Selective college are harder to get into than they used to be, but the reasons for the newfound difficulty are not well understood, reports The New York Times.

Population growth plays a role, but the number of teenagers is not too much higher than it was 30 years ago, when the youngest baby boomers were still applying to college. And while many more Americans attend college than in the past, most of the growth has occurred at colleges with relatively few resources and high dropout rates, which bear little resemblance to the elites.

So what else is going on? One overlooked factor is that top colleges are admitting fewer American students than they did a generation ago. Colleges have globalized over that time, deliberately increasing the share of their student bodies that come from overseas and leaving fewer slots for applicants from the United States.

For American teenagers, it really is harder to get into Harvard — or Yale, Stanford, Brown, Boston College or many other elite colleges — than it was when today’s 40-year-olds or 50-year-olds were applying. The number of spots filled by American students at Harvard, after adjusting for the size of the teenage population nationwide, has dropped 27 percent since 1994. At Yale and Dartmouth, the decline has been 24 percent.
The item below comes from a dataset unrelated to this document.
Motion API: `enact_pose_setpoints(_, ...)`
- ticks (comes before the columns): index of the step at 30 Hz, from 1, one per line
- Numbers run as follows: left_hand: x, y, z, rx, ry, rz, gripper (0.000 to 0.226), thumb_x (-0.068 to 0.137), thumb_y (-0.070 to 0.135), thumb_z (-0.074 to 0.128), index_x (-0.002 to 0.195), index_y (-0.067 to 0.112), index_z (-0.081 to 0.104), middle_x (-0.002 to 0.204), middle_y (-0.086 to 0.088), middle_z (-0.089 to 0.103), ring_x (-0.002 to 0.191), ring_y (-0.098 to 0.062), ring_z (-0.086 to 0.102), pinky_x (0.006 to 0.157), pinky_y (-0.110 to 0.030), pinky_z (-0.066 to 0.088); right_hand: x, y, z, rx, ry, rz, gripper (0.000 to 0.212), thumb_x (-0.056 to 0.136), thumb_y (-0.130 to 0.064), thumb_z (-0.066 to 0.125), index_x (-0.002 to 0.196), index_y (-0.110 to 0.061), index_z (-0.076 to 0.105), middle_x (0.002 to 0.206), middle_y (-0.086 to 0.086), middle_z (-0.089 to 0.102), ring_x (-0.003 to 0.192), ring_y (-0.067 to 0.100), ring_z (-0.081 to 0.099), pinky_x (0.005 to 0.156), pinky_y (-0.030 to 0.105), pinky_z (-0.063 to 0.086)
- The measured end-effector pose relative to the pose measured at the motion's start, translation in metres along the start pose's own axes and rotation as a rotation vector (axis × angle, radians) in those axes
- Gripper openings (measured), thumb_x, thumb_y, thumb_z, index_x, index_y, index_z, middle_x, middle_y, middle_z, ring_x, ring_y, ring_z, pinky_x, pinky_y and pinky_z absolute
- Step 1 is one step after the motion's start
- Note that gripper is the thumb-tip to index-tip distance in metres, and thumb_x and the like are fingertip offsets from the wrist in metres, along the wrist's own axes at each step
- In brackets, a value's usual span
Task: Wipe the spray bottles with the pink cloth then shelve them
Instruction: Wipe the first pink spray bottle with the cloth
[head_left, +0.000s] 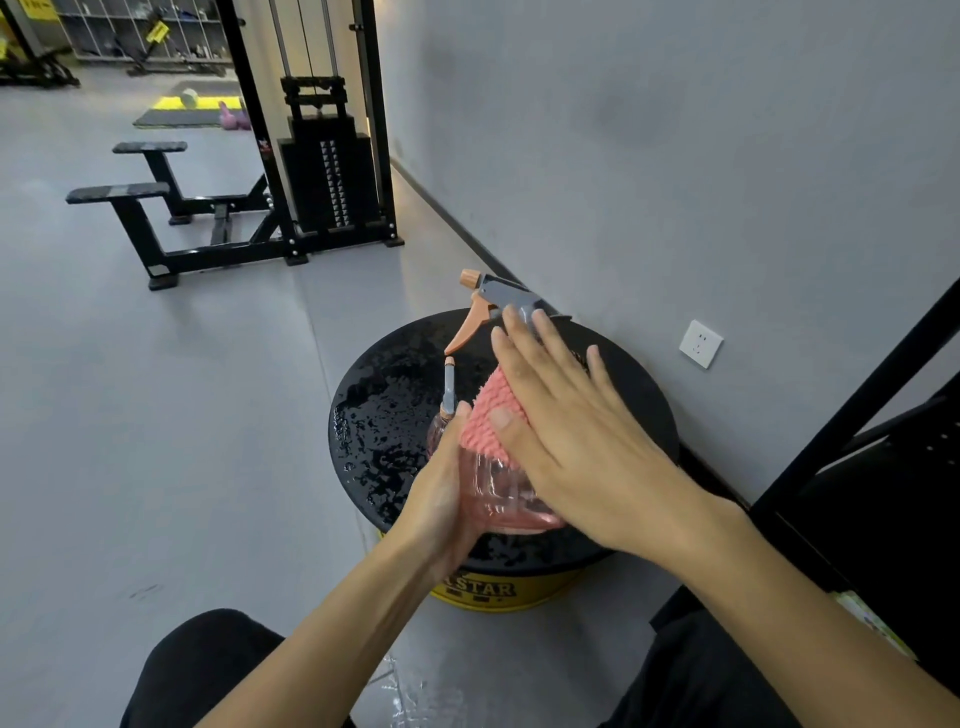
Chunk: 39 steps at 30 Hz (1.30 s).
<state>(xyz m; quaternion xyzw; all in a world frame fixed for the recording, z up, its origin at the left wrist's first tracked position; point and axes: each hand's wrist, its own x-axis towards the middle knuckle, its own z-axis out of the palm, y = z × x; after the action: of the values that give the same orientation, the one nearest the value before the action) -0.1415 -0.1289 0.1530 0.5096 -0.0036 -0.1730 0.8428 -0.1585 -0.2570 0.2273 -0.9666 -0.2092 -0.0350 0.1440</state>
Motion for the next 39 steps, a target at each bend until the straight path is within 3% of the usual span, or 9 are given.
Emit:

At Carleton, it’s 22 percent. At Notre Dame and Princeton, it is 14 percent.

International students now constitute close to 10 percent of the student body at many selective colleges, nearly double the level of the early 1990s. Only colleges that have rapidly expanded their student bodies, like Columbia and the University of Chicago, have avoided the pattern of increased competition for places among American students.

The New York Times [17]
April 27, 2014

International Science & Engineering PhDs Stay in Country After Graduation

Almost two-thirds of international students in science and engineering fields remain in the United States a decade after they earn their PhD, says a new report, which uses 2011 tax records to estimate the proportion of foreign doctorate recipients who were still in the United States five and 10 years after graduation.

The report, Stay Rates of Foreign Doctorate Recipients From U.S. Universities, 2011 [18], found that the 2011 stay rate for all foreign doctorate recipients, including those on permanent visas at graduation, was 68 percent for those graduating five years earlier and 65 percent for those graduating 10 years earlier.

Stay rates vary by discipline. Graduates in computer science and computer and electrical engineering are most likely to remain in the United States, while those who earn degrees in economics and agriculture are more likely to return to their home countries. Doctoral students from the two largest sending countries, China and India, are among the most likely to stay.

Oak Ridge Institute for Science and Education [18]
January 2014

U.S. Higher Education System Ranked Best in the World

In a third annual ranking [19] of higher-education systems in 50 countries, the United States was rated first overall, although it fared poorly when its level of economic development was factored in.

The ranking, by Universitas 21, an international group of universities, is based on measurements that include government spending, level of internationalization, and scientific output. It rated the United States first, ahead of Sweden and Canada. Yet when the scores are adjusted for national levels of income, the United States drops to 15th place, behind such developing countries as China and Serbia. Under the revised methodology, three Nordic countries fared best: Sweden, Finland, and Denmark.